Several important components are generated along the way.

  1. "datastats.yaml" is a summary of the dataset from the data analyzer. The summary report includes information such as data size, spacing, intensity distribution, etc., for a better understanding of the dataset. An example "datastats.yaml" is shown as follows.
...
stats_summary:
  image_foreground_stats:
    intensity: {max: 1326.0, mean: 353.68545989990236, median: 339.03333333333336,
      min: 0.0, percentile_00_5: 94.70366643269857, percentile_10_0: 210.9, percentile_90_0: 518.3333333333334,
      percentile_99_5: 734.7439453125, stdev: 122.72876790364583}
  image_stats:
    channels:
      max: 2
      mean: 2.0
      median: 2.0
      min: 2
      percentile: [2, 2, 2, 2]
      percentile_00_5: 2
      percentile_10_0: 2
      percentile_90_0: 2
      percentile_99_5: 2
      stdev: 0.0
    intensity: {max: 2965.0, mean: 307.1866872151693, median: 239.9, min: 0.0, percentile_00_5: 1.5333333333333334,
      percentile_10_0: 54.53333333333333, percentile_90_0: 649.3333333333334, percentile_99_5: 1044.0333333333333,
      stdev: 238.39599100748697}
    shape:
      max: [384, 384, 24]
      mean: [317.8666666666667, 317.8666666666667, 18.8]
...

2."algorithm_templates" are the algorithm templates used to generate actual algorithm bundle folders with information from data statistics.

3."dints_x", "segresnet_x", "segresnet2d_x", and "swinunetr_x" are automatically generated 5-fold MONAI bundle based on established networks and well-tuned training recipes. They are self-contained folders, which can be used for model training, inference, and validation via executing commands in the README document of each bundle folder. More information can be referred to via this link](https://docs.monai.io/en/latest/mb_specification.html). And "model_foldx" is where checkpoints after training are saved together with training history and tensorboard event files.

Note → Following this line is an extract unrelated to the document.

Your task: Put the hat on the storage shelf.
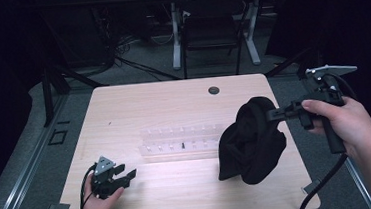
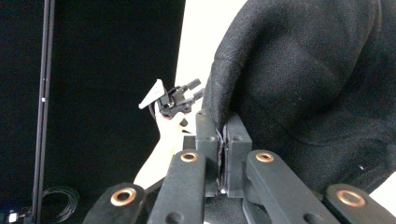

Note: if users would like to run model training parallel with more computing resources, they can stop the pipeline after bundle folders are generated and executed model training via commands in the README document of each bundle folder.

4."predictions_testing" are the predictions for the test data (with the "testing" key in the data list) from the model ensemble. By default, We select the best model/algorithm from each fold for the ensemble.